• YOUR ASSIGNMENT: Lines in the listing below that contain the string "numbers" are to be found and copied.

• GIVEN DATA:
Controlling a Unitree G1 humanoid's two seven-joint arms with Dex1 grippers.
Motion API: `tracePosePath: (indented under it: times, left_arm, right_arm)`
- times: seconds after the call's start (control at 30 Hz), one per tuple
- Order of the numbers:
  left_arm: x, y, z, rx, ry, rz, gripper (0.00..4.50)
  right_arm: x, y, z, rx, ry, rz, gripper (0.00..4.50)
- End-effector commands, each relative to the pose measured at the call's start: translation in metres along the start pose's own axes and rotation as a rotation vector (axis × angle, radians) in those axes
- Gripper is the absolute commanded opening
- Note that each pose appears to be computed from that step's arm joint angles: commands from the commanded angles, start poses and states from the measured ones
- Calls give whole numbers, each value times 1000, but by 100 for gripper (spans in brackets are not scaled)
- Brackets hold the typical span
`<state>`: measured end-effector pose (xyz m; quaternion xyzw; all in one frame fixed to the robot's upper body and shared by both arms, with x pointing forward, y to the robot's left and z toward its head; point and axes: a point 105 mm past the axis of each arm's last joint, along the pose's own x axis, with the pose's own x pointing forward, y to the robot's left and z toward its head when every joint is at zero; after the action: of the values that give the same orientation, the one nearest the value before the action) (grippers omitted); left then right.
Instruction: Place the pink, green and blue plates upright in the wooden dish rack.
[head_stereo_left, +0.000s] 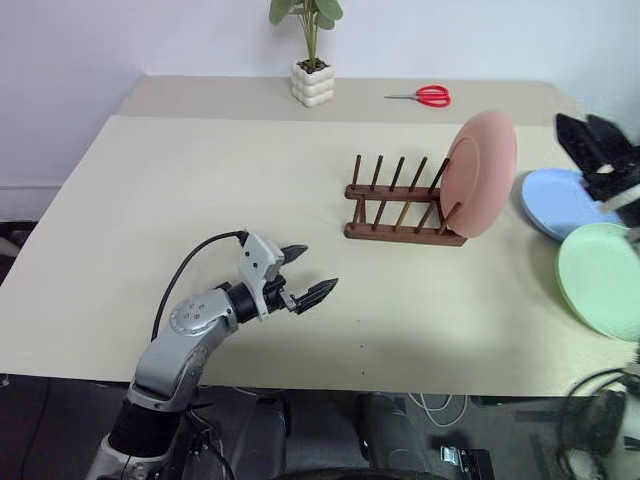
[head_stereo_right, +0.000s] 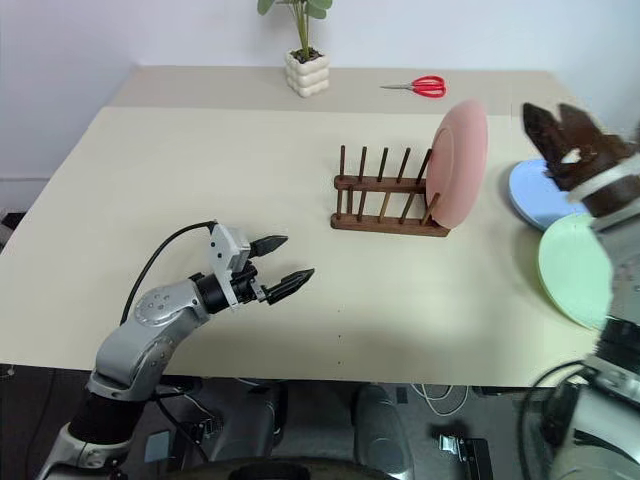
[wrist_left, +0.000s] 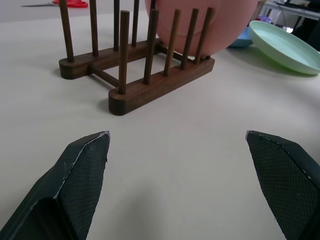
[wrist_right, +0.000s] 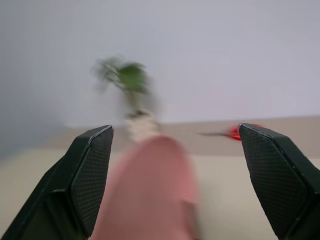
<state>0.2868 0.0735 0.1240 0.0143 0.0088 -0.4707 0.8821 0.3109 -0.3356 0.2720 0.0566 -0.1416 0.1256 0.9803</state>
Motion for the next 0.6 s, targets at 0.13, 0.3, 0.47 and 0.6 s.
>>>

• WRITTEN RESPONSE:
- Order of the numbers:
- Calls give whole numbers, each value times 1000, but by 100 for gripper (spans in brackets are not scaled)

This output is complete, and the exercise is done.